I wonder what the Jews could have done to him, to deserve such bitterness. Could it have had something to do with his ultimate defeat, being drawn into the Russian misadventure, and set up one against all?...

After Napoleon, France was sliding into an anti-Jewish bias anyway, whatever Napoleon’s bitter experience with the Jews had to do with it, culminating, of course, in the scandalous Dreyfus affair. There, in Paris, in the last years of the nineteenth century, was the rocket of modern-day Zionism launched through the nearly superhuman effort of one man, Theodor Herzl.

The incredible significance of Herzl, not only in Jewish history, but in the modern history of the world, has been definitely underappreciated, and I am strongly recommending to my reader to read more about him in the available sources of information. He died in 1904, of a heart failure, at the age of 44, but the spark that he had struck by the sheer force of his will and determination, grew into a conflagration, out of which arose the modern State of Israel. In the aftermath of that First Zionist Congress in Basle in 1897, Herzl wrote in his diary: If I had to sum up the Basel Congress in one word, which I shall not do openly, it would be this: At Basel I founded the Jewish State. If I were to say this today, I would be greeted by universal laughter. In five years, perhaps, and certainly, in fifty, everyone will see it.

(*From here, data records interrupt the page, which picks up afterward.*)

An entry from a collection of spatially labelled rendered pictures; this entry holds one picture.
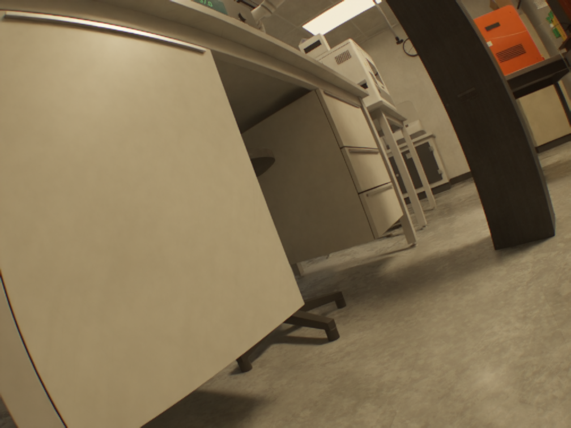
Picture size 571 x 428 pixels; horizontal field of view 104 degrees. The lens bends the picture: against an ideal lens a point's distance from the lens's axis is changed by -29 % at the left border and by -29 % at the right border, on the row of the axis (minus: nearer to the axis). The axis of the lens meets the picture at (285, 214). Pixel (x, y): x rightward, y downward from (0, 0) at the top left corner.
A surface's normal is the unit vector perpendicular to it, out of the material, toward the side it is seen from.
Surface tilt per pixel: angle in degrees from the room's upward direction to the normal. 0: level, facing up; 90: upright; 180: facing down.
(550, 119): 90
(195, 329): 90
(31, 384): 90
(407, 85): 90
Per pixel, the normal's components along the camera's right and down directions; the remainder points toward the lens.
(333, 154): -0.52, 0.17
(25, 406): 0.77, -0.31

This new Zionism was a grandiose achievement of the Jewish people, and certainly one of the greatest, by a single man. However, the rise of Zionism, being the rise of a new militant Jewish nationalism, was destined to defeat the whole purpose of Haskala, to polarize the world opinion on the Judenfrage, and to destroy the amazing symbiosis between the Jews and the Islamic world. What it can still portend, though, if one listens with some attention to the rhetoric of the Christian Zionists, the most dangerous “friends” of Israel,  is a far greater Jewish Holocaust than Hitler’s, in numerical figures, and than Bogdan Khmelnitsky’s Holocaust, in percentages. In Christian parlance, this is called the Apocalypse, the necessary stepping stone to the second coming of Christ.

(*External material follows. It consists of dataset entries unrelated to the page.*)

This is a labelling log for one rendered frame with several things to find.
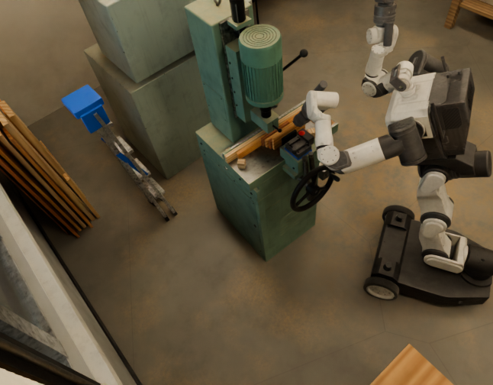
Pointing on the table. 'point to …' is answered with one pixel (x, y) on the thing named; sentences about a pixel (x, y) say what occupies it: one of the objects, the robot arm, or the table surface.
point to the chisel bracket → (264, 120)
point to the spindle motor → (262, 65)
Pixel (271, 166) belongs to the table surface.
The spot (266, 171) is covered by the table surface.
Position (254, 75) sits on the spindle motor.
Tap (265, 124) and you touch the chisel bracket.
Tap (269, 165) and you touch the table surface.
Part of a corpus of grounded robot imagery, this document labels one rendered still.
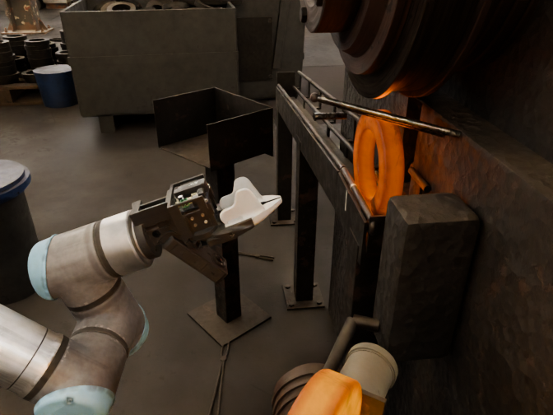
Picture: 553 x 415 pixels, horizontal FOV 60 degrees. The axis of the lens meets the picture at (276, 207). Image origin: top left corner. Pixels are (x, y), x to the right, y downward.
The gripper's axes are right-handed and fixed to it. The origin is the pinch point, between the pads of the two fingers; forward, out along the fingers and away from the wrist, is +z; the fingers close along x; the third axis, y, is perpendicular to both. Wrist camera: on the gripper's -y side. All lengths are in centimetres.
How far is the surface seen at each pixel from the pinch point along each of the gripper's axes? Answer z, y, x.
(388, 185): 17.6, -4.8, 2.8
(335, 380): 2.0, 3.1, -35.2
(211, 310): -37, -67, 61
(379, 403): 4.9, -4.3, -33.3
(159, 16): -42, 4, 247
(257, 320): -22, -72, 55
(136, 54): -64, -12, 245
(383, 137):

Judging from my conversations with a number of Ultra-Orthodox Jews, very few Haredim are happy with the phenomenon of Messiah-less Zionism. Many have grave forebodings of the unsettling things to come, and they blame the Zionists, who should have known better. I disagree. Whatever the costs, nothing can or could ever have been done about it. Like all hurricanes, earthquakes, and other “Acts of God,” Zionism was inevitable, and the modern Jewish State of Israel is an objective geopolitical reality, whether one likes it or not. There are many nations in the world today, besides the State of Israel, whose raison d’être has been far less legitimate, yet the world has to learn how to deal with its many problems. First and foremost, equitable solutions must be sought. Unlike some doom-and-gloomers, I believe that a practical solution is possible in Israel’s case too, without any infringement on Israel’s right to exist. But the otherwise doable task becomes impossible when the already fragile political balance in Israel is upset by her ideologically biased American sponsors, advisers, and arbiters.